WHAT IS NEEDED: Scan the records below for the line with "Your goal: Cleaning" and the line with "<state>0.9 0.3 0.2". Repeat those two lines and every line between them exactly, and nothing else.
══════════════════════════════
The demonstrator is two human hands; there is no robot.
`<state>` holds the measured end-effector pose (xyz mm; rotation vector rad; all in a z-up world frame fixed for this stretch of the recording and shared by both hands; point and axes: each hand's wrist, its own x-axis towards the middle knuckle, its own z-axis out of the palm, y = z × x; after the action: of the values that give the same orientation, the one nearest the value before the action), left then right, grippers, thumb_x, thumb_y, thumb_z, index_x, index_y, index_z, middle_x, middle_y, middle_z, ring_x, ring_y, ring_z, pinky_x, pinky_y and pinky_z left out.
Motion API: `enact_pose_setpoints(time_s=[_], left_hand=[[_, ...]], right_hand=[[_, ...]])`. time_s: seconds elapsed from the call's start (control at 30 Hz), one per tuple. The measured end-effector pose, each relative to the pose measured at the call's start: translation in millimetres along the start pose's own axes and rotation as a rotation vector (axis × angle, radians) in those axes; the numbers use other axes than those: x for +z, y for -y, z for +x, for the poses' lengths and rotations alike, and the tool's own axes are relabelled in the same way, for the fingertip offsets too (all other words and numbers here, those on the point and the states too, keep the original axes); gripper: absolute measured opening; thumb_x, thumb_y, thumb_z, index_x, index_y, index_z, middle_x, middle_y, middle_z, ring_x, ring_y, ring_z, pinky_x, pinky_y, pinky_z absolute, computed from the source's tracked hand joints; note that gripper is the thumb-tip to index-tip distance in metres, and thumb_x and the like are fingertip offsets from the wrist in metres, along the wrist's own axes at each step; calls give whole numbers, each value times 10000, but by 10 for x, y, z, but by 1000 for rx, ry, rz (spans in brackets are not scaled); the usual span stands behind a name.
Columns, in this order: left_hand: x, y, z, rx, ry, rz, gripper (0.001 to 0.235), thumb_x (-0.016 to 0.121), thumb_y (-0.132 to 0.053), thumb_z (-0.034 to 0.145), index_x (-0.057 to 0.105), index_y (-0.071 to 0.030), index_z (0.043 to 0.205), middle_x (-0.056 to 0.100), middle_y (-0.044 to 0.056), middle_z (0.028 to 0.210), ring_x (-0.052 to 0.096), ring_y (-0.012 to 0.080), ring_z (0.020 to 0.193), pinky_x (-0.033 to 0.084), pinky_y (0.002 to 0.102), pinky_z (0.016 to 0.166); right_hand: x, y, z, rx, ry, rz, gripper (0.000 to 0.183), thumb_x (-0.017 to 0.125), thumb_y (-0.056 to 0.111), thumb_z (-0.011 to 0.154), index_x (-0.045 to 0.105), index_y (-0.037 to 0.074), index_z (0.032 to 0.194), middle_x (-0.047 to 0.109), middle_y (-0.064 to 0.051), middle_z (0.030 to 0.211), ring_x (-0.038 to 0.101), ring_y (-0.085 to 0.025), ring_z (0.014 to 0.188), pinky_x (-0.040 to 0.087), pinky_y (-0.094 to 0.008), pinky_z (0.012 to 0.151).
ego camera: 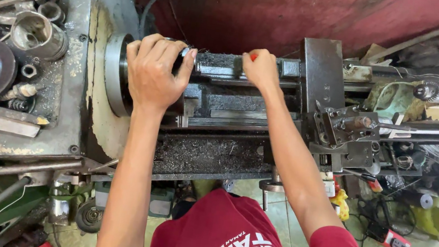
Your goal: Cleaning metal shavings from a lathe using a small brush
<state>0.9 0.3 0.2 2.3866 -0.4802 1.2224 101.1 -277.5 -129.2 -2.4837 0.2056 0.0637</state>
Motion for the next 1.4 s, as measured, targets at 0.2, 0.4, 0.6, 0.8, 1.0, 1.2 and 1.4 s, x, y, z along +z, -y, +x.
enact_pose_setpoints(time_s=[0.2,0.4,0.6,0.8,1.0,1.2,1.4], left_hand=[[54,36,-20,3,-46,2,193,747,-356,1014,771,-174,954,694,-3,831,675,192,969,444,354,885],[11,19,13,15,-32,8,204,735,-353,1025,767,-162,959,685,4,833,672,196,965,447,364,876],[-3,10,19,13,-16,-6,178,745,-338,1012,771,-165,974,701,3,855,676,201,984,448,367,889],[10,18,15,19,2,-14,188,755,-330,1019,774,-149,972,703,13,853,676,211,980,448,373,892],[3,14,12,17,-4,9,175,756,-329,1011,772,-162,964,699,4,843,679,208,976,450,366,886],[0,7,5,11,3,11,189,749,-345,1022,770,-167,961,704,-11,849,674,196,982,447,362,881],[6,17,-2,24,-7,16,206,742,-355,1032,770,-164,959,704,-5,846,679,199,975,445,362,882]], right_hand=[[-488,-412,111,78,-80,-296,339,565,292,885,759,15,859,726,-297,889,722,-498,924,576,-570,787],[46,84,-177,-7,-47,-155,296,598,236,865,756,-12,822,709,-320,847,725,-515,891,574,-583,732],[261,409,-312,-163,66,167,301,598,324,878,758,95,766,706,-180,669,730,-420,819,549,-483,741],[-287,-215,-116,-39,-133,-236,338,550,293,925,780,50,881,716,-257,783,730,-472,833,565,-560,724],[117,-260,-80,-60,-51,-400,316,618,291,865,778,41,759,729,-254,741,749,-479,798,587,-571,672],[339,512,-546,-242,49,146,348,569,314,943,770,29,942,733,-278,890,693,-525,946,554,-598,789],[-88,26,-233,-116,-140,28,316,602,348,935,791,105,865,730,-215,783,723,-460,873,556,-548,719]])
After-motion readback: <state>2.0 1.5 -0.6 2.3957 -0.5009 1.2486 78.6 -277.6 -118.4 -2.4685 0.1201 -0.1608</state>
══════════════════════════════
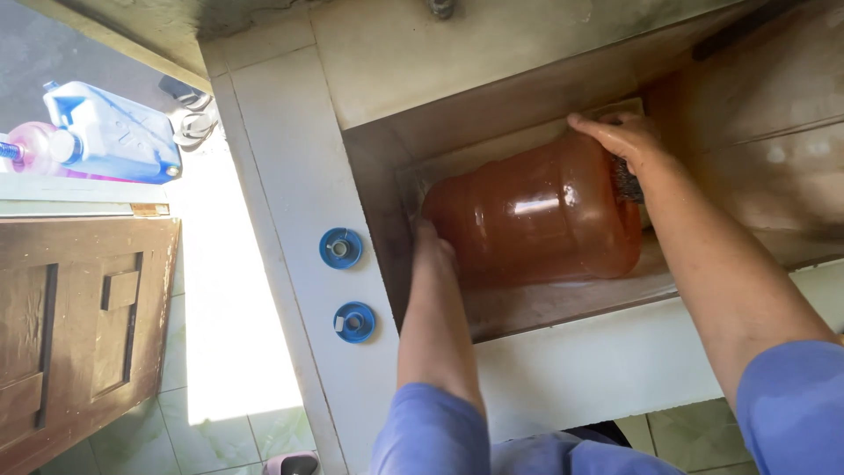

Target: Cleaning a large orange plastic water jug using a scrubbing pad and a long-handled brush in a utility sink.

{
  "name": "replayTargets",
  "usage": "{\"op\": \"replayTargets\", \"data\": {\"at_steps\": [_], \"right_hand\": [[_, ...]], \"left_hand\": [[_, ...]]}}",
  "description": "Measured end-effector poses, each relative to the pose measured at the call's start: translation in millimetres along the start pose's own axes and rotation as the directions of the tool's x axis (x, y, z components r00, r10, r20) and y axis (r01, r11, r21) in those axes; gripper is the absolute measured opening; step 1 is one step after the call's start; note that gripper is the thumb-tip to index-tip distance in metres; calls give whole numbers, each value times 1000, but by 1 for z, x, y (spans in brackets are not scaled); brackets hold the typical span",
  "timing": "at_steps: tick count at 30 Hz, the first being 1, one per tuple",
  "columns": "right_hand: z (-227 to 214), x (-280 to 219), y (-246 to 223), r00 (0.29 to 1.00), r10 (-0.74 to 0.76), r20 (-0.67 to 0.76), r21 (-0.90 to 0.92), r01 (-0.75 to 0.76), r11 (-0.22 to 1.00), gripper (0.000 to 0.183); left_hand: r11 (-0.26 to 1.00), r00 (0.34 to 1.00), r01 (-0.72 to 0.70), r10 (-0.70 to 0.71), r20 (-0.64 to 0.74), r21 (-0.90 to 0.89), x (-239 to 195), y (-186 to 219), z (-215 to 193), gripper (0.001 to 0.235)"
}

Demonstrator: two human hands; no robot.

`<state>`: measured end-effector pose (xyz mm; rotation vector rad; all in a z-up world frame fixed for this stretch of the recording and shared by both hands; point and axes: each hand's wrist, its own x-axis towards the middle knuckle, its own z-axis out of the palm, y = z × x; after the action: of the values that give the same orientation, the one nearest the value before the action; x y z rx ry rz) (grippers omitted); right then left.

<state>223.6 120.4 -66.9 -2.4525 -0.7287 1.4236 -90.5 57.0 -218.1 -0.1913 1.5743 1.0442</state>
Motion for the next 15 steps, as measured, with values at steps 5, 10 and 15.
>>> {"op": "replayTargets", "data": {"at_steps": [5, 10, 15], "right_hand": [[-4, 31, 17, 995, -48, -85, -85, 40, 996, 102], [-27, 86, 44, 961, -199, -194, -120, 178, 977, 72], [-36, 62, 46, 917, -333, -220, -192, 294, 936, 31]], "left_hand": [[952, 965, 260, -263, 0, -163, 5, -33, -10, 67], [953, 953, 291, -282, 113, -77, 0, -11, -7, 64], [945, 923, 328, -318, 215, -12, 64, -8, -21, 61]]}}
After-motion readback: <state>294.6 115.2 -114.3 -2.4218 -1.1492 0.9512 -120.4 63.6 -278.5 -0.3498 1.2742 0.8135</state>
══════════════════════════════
SOLUTION:
Your goal: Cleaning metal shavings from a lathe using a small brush
<state>0.9 0.3 0.2 2.3866 -0.4802 1.2224 101.1 -277.5 -129.2 -2.4837 0.2056 0.0637</state>

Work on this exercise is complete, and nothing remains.